Telémaco Susini (January 27, 1856 – June 1, 1936) was an Argentinian physician.

== Educational training ==
He studied medicine at the University of Buenos Aires . Deeply anticlerical, as a university student he led the fire at the Colegio del Salvador in 1875. During the course of his studies he felt a permanent inclination towards all knowledge of human anatomy, more precisely the structures of organs and their diseases, that is to say , pathology. Thus, his doctoral thesis De él Contribución al estudio del empacho was the beginning of a recognized and fruitful academic and teaching career.

He then traveled to Europe to perfect his knowledge. There, he was a disciple of Luis Pasteur and Robert Koch (founder of medical bacteriology and discoverer of the bacillus that causes tuberculosis ). These teachers were, at that time, in close competition for the achievement of a vaccine against malignant anthrax and prompted Susini to investigate cattle anthrax, the virulent and contagious disease of sheep, cattle and goats that can be transmitted to the species. human, a disease that turned out to be caused by the same pathogenic agent. In Europe, in addition, he specialized in otorhinolaryngology, and was, once back in Argentina, the first specialist in the country. He would later become a trainer of new specialists.

== Return to his country ==
In 1886, already back in Argentina, he was appointed director of Public Assistance. In this position, he not only improved and expanded hospital services, but also poured all his knowledge into comprehensive work on hygiene, health, and quality of life for the population, directing and supporting the expansion and creation of new hospital services, bringing him closer to people not only better medical care but also knowledge about the importance of hygiene and disease prevention.

In the academic field, in 1887 Susini was appointed full professor of the Chair of Pathological Studies, a task in which he would perform for thirty years. This chair eventually became the Institute of Pathological Anatomy, which is now called the Susini Institute. In addition, he created the Museum of Pathological Anatomy.
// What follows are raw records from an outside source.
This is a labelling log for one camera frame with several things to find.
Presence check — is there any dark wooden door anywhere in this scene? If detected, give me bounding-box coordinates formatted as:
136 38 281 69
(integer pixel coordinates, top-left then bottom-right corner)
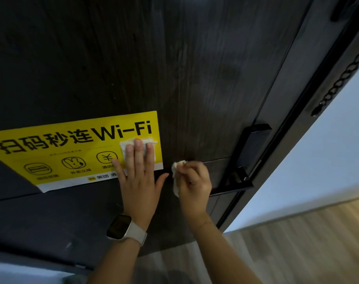
0 0 316 274

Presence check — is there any black door chain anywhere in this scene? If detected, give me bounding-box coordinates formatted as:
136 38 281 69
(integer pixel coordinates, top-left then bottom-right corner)
311 41 359 117

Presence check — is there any person's right forearm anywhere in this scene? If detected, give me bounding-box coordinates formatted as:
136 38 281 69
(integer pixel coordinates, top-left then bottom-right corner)
189 214 263 284

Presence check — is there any yellow sticker sign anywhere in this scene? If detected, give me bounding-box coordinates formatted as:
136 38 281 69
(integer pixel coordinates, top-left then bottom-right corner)
0 111 164 193

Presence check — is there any white tissue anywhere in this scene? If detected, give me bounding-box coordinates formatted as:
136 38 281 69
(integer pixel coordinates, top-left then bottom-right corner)
171 160 188 199
119 138 158 169

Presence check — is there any person's left forearm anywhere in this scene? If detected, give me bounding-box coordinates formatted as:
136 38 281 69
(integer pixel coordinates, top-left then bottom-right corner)
87 234 145 284

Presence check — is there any person's right hand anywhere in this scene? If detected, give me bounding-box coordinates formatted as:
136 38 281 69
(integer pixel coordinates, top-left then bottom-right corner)
171 160 213 219

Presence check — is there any person's left hand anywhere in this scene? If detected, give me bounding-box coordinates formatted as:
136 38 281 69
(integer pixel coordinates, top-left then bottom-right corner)
111 139 170 232

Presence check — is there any white smartwatch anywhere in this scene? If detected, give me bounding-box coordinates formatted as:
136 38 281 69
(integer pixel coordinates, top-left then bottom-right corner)
106 214 148 248

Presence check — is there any black door handle lock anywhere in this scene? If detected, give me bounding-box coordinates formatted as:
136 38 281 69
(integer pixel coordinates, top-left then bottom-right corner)
210 124 272 197

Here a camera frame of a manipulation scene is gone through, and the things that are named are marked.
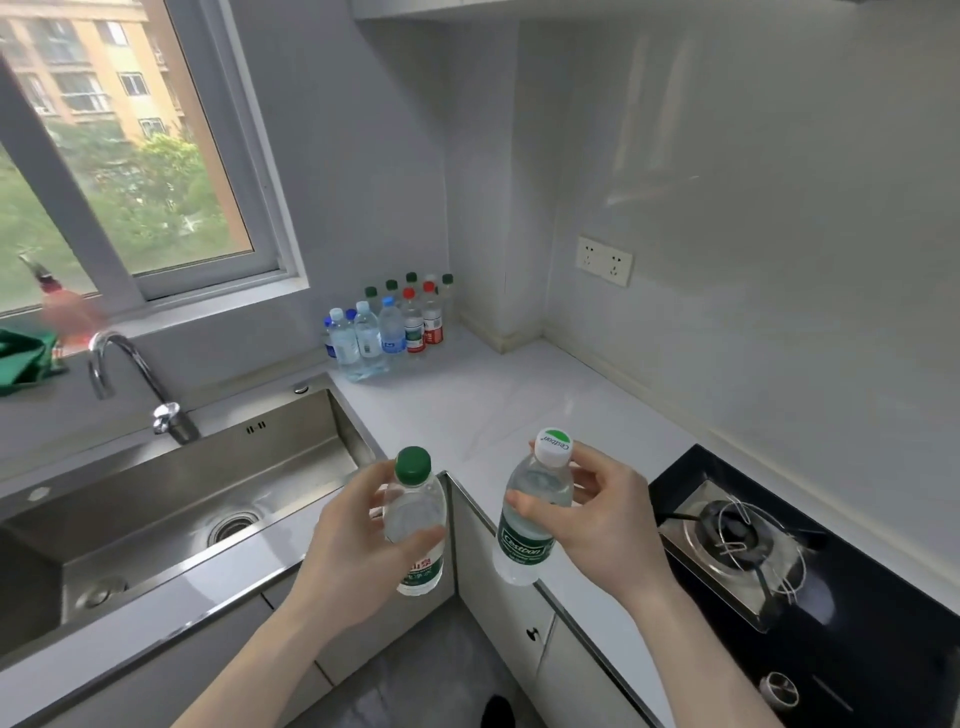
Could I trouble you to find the stainless steel sink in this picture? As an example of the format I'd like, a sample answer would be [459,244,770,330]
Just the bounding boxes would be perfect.
[0,386,381,667]

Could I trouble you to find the white wall power outlet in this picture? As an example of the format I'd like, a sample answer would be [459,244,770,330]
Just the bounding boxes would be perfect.
[575,235,634,288]

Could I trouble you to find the person's left hand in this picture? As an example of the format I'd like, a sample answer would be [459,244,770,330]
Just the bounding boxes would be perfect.
[288,460,449,637]

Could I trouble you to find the green cloth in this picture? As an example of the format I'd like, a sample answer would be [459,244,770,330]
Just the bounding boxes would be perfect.
[0,328,69,399]

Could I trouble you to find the gas burner with pan support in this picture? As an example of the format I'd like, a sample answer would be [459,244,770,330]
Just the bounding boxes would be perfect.
[658,480,831,633]

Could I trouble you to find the person's right hand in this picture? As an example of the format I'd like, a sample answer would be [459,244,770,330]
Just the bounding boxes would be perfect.
[504,441,678,603]

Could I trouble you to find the green-capped clear water bottle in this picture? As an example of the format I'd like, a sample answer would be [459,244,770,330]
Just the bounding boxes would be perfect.
[379,446,450,598]

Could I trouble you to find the grey cabinet door with knob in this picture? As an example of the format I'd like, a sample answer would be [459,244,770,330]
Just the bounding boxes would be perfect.
[448,476,558,682]

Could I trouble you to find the black glass gas stove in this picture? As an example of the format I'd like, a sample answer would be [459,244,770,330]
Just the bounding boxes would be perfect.
[648,444,960,728]

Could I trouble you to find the person's left forearm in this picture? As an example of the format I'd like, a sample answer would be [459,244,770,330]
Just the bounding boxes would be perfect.
[171,592,357,728]

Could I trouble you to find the silver stove knob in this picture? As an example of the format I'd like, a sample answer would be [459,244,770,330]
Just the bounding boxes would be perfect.
[758,670,801,711]

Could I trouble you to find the chrome kitchen faucet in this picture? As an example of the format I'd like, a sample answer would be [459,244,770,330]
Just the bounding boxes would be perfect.
[87,331,202,446]

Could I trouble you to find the red spray bottle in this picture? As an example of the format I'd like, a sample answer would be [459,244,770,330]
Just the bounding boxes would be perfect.
[18,253,104,355]

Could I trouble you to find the white-capped green-label water bottle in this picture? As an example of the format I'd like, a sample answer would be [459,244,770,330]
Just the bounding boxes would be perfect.
[491,427,577,588]

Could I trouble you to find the group of small water bottles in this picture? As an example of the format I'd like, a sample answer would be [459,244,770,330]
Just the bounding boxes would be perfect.
[324,271,456,382]

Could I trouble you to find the sliding glass window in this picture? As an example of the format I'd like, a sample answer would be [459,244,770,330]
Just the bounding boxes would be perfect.
[0,0,311,325]

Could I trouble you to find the person's right forearm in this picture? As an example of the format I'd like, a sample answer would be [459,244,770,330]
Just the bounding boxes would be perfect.
[622,568,786,728]

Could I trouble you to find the round sink drain strainer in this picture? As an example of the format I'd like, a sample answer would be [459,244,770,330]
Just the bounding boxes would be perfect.
[206,511,262,547]

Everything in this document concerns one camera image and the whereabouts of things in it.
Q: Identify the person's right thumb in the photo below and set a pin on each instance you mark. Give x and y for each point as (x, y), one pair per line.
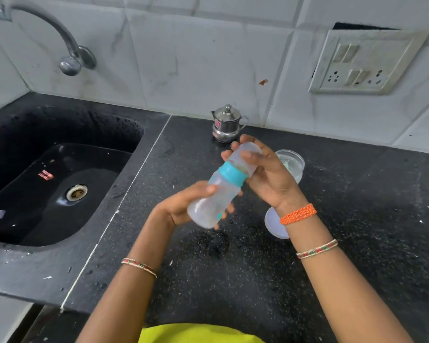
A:
(261, 167)

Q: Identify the person's right forearm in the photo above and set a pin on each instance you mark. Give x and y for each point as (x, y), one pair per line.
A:
(336, 282)

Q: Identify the steel curved tap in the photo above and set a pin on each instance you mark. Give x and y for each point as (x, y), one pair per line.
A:
(62, 35)

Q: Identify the clear plastic round container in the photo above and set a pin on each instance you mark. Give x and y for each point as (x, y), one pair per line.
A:
(293, 164)

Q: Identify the clear dome bottle cap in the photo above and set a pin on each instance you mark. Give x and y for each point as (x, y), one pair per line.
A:
(246, 158)

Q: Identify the person's left forearm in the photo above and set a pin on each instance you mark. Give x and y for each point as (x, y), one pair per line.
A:
(128, 292)

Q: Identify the orange thread wristband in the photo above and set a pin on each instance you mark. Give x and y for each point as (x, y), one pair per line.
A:
(298, 214)

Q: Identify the beaded red green bangle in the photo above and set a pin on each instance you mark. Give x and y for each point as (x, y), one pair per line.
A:
(139, 266)
(317, 249)

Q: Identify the red sticker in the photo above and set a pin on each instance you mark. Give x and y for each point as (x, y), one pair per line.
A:
(45, 175)

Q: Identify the white wall switch socket panel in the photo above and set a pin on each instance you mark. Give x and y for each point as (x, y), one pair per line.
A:
(366, 62)

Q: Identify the yellow green garment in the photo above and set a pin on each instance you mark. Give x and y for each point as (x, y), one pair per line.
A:
(196, 335)

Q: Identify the person's left thumb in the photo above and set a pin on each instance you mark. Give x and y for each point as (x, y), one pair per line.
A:
(200, 190)

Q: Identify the black stone sink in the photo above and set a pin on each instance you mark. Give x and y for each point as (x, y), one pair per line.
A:
(50, 175)

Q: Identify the small steel pot with lid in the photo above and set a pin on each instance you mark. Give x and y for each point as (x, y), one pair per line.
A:
(227, 124)

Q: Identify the person's left hand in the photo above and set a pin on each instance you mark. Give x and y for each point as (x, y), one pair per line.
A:
(175, 210)

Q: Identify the person's right hand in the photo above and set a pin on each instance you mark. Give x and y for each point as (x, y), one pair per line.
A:
(277, 178)

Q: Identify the white round plastic lid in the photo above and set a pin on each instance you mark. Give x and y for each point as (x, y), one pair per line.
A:
(274, 225)

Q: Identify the steel sink drain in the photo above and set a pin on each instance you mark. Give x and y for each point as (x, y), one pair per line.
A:
(76, 192)

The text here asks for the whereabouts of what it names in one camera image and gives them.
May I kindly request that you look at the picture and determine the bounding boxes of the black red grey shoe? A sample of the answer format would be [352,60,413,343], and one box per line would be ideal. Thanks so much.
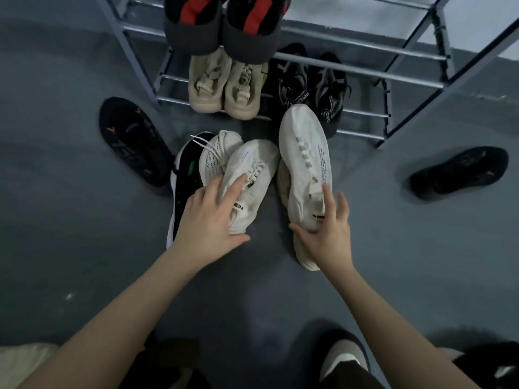
[222,0,293,65]
[163,0,224,57]

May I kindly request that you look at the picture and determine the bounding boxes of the black white sneaker green accent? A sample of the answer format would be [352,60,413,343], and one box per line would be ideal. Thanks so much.
[166,131,216,250]

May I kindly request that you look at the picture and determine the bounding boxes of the black printed sneaker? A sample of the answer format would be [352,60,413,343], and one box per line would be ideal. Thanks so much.
[277,43,312,115]
[310,51,352,139]

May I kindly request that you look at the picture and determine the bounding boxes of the grey black worn shoe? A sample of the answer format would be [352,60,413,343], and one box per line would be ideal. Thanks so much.
[317,328,372,389]

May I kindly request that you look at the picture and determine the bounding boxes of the white knit slip-on sneaker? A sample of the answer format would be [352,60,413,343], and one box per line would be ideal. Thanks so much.
[277,103,333,272]
[218,139,281,235]

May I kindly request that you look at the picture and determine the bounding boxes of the black low shoe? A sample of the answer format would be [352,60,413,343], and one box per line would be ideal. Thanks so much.
[409,146,510,201]

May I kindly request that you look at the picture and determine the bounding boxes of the beige chunky sneaker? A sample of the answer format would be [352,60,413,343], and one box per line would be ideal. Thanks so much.
[187,46,233,115]
[224,61,269,121]

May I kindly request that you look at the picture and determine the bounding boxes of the white laced speckled sneaker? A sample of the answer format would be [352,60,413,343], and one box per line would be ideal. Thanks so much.
[190,130,244,187]

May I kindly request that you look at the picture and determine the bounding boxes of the person's right forearm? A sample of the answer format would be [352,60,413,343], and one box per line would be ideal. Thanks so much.
[324,263,484,389]

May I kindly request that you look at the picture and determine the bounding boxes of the black sneaker white mark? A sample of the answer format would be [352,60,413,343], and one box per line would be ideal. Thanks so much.
[453,341,519,389]

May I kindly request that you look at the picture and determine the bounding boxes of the person's left forearm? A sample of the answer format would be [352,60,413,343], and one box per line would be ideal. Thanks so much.
[16,248,203,389]

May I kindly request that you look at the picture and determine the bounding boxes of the person's right hand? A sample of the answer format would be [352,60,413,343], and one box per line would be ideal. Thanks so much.
[288,183,356,277]

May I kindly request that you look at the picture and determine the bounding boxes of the person's beige trouser leg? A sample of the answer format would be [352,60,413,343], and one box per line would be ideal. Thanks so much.
[0,342,60,389]

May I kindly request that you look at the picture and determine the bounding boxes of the black flat slipper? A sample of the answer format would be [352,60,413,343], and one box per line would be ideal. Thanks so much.
[99,96,174,188]

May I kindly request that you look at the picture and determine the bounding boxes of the person's dark trouser leg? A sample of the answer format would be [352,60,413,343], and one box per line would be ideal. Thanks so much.
[120,335,213,389]

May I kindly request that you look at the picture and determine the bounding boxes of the grey metal shoe rack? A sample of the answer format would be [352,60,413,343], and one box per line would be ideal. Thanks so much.
[93,0,519,150]

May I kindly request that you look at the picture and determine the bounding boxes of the person's left hand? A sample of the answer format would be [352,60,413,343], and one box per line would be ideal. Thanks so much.
[170,174,251,269]

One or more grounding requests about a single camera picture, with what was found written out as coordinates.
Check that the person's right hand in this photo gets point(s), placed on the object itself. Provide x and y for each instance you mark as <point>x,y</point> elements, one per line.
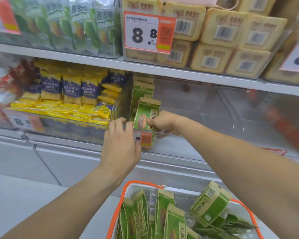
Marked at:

In 1918, he was one of the protagonists of the University Reform. President Hipólito Yrigoyen named him Comptroller of the University of Córdoba, with the support of the reformist students. However, strong opposition from conservative sectors forced him to resign almost immediately. His book "Social problems and the Catholic Church" was published in 1919 by the Agencia Sud-Americana de Libros (Buenos Aires).

== Family ==
His son, Enrique Telémaco Susini (1891–1972), was a noted pioneer in radio and film in Argentina.